The middle section of the upper garden contains a faux ruined grotto built underneath the Middle Arsenal Tower. Although not constructed until 1841, this was part of Bove's original design. The garden's cast iron gate and grille were designed to commemorate the Russian victories over Napoleon, and its rocks are rubble from buildings destroyed during the French occupation of Moscow.

In front of the grotto is an obelisk erected on July 10, 1914, a year after the tercentenary of the Romanov dynasty was celebrated. The monument made of granite from Finland listed all of the Romanov Tsars and had the coats of arms of the (Russian) provinces. Four years later, the dynasty was gone, and the Bolsheviks (per Lenin’s directive on Monumental propaganda) removed the imperial eagle, and re-carved the monument with a list of 19 socialist and communist philosophers and political leaders, personally approved by Lenin. Originally in the Lower Garden, it was relocated to its present location in 1966. There is discussion to remove Lenin's and reinstall an obelisk duplicating the original.
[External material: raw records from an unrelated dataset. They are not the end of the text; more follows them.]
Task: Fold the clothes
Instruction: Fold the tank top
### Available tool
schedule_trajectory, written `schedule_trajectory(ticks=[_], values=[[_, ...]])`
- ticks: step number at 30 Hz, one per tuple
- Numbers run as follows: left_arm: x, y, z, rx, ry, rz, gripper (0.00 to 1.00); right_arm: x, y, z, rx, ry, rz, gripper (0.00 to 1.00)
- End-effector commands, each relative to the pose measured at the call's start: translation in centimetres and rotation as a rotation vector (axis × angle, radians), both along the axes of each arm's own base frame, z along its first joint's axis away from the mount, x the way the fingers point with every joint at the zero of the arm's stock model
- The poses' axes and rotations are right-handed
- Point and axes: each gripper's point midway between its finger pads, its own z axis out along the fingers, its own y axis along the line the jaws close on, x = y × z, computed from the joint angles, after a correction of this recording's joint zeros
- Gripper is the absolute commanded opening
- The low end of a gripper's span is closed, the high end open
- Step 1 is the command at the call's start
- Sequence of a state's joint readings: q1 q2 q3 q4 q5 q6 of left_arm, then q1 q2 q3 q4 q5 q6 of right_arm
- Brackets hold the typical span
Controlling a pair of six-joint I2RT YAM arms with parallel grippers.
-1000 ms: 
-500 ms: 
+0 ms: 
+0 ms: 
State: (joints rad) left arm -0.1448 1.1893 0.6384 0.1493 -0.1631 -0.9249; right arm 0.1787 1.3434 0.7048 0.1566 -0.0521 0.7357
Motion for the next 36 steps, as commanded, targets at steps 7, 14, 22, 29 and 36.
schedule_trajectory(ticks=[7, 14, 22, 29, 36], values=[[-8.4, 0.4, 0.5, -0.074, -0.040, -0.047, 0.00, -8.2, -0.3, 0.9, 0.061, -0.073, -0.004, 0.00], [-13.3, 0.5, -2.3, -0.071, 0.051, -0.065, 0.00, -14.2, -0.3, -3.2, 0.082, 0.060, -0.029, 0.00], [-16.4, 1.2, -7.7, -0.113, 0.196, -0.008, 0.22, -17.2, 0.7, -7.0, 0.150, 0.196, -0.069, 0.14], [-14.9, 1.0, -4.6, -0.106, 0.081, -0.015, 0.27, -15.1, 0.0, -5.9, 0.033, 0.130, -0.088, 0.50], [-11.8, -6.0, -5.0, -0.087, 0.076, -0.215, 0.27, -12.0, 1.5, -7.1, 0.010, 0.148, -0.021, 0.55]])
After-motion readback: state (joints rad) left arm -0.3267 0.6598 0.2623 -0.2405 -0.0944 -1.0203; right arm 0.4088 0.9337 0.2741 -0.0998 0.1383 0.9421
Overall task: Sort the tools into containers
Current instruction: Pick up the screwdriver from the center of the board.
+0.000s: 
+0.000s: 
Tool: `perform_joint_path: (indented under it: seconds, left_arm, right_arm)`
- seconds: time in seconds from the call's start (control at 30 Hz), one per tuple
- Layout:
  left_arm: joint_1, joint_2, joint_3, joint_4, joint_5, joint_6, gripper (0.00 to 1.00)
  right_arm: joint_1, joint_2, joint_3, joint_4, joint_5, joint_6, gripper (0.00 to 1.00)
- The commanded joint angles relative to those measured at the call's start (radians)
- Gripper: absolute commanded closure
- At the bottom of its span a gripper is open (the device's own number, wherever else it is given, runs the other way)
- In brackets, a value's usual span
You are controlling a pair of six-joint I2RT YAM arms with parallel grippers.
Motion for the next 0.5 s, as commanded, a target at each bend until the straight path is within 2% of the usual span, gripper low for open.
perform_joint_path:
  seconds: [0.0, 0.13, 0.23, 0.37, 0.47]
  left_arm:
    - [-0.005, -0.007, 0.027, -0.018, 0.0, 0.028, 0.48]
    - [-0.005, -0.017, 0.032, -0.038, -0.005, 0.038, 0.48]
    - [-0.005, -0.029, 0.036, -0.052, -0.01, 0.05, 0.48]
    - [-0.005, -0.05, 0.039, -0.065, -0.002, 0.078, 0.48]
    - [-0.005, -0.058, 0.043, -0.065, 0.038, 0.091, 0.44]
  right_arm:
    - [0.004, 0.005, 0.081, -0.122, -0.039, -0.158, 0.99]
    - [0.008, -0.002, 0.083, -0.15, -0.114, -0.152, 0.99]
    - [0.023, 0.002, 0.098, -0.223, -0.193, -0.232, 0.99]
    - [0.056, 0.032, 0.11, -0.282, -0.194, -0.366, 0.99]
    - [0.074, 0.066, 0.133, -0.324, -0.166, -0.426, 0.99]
The wrought iron grille, enclosing this part of the garden, has a design of fasces, which are intended to commemorate the military victory over Napoleon.

The northern part of the garden is adjacent to the large underground shopping complex at Manege Square.

===Middle Garden===
The most prominent feature of the Middle Garden is the outlying Kutafya Tower of the Moscow Kremlin. There is an entrance to the park opposite the tower directly to the Moscow Metro system.

===Lower Garden===
Laid out in 1823, the Lower Garden stretches to the road leading to the Borovitskaya Tower, one of two vehicular and pedestrian entrances to the Kremlin.